Three years later the same teams competed in the second World Cup in Australia, though - not for the first time - the format was altered.
The competition took place on a league table basis and in front of their home crowd the Australians ran out winners.
In 1960, for the first time, England hosted the competition and the Lions harnessed that home support to wrestle the trophy back from Australia, finishing top of the league table.
Despite the success of these tournaments, no competition was held for another eight years.
France were responsible for the hiatus, withdrawing from the scheduled tournament in Australia in 1965 as a result of some terrible international results.
Three years later, however, it was back on and Australia, aided by New Zealand, hosted.
The league table system was amended once more to include a final, which Australia won, consigning the much-improved French to their second final defeat.
Given a new lease of life, it was now decided to hold the tournament every two years.
The Australians were reluctant to relinquish their grip on the title and though Great Britain survived unbeaten throughout the qualifying matches, they were beaten 12-7 by the holders.
Two years later France were hosts and Great Britain won the last of their three titles in unusual circumstances.
The final in Lyon ended with Britain and Australia all-square, but it was decided to award the title to the Lions by virtue of their superior record in the qualifiers.
It was the last time Great Britain took part for a while after the decision was made to split it into two teams, England and Wales, for the 1975 competition.
That was not the only change, however, as the organisers decided that the five teams should play in a league table on a home and away basis.
Australia won but the whole experiment was a flop.
In 1977 they reverted back to the old system, with Great Britain reinstated, though they were defeated 13-12 by the Kangaroos.
But the tinkering and uncertainty forced public interest to wane and the tournament was set aside for eight years - with real signs it may not re-appear.
With the sport having increasing global appeal, it was eventually disinterred in 1985 with yet another format and new sense of purpose.

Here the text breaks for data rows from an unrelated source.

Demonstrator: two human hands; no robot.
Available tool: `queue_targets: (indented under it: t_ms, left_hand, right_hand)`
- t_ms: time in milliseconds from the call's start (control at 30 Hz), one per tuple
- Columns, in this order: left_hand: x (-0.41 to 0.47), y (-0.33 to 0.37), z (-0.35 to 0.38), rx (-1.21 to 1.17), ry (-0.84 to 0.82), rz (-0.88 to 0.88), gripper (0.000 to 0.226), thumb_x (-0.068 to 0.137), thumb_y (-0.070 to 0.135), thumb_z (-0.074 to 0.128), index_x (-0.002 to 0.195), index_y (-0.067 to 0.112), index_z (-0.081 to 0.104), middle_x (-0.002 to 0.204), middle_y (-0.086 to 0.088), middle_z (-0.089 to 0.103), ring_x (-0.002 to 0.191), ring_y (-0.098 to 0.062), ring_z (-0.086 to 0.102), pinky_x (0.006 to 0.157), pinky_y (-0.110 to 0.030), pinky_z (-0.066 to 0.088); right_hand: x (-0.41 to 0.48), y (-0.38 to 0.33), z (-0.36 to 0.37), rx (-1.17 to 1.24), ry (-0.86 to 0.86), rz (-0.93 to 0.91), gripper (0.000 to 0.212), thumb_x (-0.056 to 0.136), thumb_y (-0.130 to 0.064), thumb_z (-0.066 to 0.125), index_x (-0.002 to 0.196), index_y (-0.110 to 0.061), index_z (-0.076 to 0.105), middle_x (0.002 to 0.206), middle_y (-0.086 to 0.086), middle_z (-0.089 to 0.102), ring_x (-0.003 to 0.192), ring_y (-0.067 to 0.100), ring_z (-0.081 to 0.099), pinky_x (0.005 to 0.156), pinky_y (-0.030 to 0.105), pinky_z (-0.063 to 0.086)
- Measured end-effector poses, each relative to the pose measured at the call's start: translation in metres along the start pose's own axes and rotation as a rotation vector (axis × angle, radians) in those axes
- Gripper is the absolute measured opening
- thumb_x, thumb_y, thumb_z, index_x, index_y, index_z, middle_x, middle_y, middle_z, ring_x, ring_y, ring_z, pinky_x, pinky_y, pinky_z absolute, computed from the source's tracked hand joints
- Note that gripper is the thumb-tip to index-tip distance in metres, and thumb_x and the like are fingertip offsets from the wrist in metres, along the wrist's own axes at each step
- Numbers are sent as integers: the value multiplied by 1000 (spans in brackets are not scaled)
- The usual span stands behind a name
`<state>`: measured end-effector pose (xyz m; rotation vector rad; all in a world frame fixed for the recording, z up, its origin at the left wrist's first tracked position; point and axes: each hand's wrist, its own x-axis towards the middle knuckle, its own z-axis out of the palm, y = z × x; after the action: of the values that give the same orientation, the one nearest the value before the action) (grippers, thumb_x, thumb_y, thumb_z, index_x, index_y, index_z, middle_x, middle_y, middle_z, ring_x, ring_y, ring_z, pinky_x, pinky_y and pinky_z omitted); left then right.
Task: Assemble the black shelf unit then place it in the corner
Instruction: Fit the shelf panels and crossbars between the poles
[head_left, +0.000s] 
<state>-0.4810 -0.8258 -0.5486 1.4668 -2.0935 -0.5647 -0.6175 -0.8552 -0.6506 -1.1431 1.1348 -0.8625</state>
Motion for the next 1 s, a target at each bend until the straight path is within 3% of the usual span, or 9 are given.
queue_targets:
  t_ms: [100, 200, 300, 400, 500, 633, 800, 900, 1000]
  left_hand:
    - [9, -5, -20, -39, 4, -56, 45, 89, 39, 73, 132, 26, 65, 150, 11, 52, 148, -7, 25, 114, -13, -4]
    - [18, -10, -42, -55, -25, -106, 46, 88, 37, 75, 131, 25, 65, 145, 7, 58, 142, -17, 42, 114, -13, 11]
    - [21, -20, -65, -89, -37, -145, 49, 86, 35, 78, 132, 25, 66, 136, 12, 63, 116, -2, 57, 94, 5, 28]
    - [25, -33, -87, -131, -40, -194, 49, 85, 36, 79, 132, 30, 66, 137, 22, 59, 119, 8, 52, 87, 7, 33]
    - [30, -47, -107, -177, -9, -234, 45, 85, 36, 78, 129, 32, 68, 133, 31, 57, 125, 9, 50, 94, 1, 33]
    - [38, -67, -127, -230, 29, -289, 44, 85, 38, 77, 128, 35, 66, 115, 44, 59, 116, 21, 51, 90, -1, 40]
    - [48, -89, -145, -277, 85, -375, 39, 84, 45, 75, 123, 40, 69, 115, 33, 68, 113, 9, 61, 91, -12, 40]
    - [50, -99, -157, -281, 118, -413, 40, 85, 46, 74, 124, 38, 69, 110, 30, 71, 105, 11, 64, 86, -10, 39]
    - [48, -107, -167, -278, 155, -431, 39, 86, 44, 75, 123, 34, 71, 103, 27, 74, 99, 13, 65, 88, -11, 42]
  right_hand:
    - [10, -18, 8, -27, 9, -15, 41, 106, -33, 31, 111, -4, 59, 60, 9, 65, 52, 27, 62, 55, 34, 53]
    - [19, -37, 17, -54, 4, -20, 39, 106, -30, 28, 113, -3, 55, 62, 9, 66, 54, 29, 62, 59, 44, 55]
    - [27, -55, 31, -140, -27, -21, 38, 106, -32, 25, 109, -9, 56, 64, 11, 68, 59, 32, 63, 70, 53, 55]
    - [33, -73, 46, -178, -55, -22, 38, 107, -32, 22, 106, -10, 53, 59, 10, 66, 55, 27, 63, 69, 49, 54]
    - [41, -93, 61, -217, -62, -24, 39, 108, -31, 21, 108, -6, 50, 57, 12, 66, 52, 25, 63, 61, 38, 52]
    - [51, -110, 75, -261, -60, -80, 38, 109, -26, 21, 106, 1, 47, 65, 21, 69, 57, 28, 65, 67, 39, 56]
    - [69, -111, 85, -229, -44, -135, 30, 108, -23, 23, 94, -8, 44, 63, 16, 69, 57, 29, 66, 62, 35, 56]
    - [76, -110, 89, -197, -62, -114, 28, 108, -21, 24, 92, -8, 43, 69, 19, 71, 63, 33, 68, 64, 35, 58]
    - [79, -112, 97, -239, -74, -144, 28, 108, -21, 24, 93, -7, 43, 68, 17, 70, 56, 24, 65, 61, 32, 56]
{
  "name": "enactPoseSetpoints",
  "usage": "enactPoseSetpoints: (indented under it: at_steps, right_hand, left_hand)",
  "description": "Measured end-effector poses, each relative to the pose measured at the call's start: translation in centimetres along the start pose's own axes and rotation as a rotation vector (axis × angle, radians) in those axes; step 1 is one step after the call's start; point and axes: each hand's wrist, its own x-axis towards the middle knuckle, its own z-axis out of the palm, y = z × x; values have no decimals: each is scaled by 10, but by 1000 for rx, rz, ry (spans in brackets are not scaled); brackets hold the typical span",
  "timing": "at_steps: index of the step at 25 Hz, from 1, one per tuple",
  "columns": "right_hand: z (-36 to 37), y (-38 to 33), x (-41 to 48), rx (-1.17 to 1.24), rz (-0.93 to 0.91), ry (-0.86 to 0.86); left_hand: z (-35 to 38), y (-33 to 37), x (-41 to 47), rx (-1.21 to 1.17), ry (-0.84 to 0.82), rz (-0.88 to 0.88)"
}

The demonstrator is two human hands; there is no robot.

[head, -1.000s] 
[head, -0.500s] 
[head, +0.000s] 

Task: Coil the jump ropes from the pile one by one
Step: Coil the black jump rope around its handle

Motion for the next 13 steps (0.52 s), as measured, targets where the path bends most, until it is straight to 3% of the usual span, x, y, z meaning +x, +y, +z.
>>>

The sides played each other home and away spread over a number of seasons, culminating in a final in 1988 when Australia proved too strong for New Zealand.
The 1989 campaign was set up along similar lines, with the final being held at Wembley in 1992 - Mal Meninga's all-conquering Australians once again proving too strong for the Lions.
There was still something unsatisfactory about the tournament's structure and it was decided something new and radical was needed in 1995.